2016 Postmortem
In reply to the discussion: Ted Kennedy, Bernie, and history repeating itself right now [View all]karynnj
(59,503 posts)Part of the problem was that in 1979, Carter's popularity sank to the 30s as the gas lines grew. People blamed him after OPEC cut supplies. They also blamed him for inflation and extremely high interest rates. (For those too young to remember, home mortgage rates went up to the double digits -- ie as high as 16%! )
His favorability actually increased when the Iran hostages were taken - something I didn't remember, but which gallup shows in a peak that lasted about 4 months starting in November 1979. His favorability then returned to the 30s.
Kennedy considered jumping in over the summer in 1979, finally making it official at the beginning of November. He lost the early primaries in Jan- March as Carter's favorability rose and as he dealt with the crisis. The timing was awful.
Then the rescue mission failed, Carter had the nomination and his favorability sunk back into the 30s.
He was further harmed when a liberal Republican (they had them then) John Anderson ran as an independent.
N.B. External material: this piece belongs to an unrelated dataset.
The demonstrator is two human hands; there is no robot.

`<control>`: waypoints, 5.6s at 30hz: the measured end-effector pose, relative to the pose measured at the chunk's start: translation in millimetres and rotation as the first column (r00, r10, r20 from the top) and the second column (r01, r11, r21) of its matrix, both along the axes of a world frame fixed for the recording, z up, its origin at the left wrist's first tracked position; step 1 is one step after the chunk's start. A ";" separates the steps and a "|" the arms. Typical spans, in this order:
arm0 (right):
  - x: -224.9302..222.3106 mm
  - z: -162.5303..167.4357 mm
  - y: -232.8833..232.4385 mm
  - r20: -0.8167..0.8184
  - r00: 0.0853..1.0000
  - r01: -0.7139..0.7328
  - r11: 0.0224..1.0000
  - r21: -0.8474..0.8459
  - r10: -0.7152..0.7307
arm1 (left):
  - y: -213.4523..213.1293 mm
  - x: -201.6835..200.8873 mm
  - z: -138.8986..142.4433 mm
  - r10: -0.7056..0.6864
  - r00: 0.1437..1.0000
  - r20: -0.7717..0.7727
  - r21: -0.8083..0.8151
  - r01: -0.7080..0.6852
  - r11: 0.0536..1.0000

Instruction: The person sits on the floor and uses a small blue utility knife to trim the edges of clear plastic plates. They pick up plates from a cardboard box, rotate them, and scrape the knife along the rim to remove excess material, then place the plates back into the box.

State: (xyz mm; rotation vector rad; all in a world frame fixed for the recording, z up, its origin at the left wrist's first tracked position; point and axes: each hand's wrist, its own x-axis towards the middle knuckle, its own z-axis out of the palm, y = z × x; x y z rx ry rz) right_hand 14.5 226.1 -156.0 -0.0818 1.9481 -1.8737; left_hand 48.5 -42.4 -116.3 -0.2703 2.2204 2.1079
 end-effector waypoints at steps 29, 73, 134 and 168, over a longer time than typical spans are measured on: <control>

He likely cause Carter to lose many states - such as Massachusetts to Reagan.
This also ignores that this was a wave election and people wanted change. In addition to Carter, 10 liberal Senators seeking reelection lost - including many never thought at risk - like McGovern and Birch Bayh lost as well. Given that -- it is rather likely that without Kennedy and Anderson, Carter would still have lost.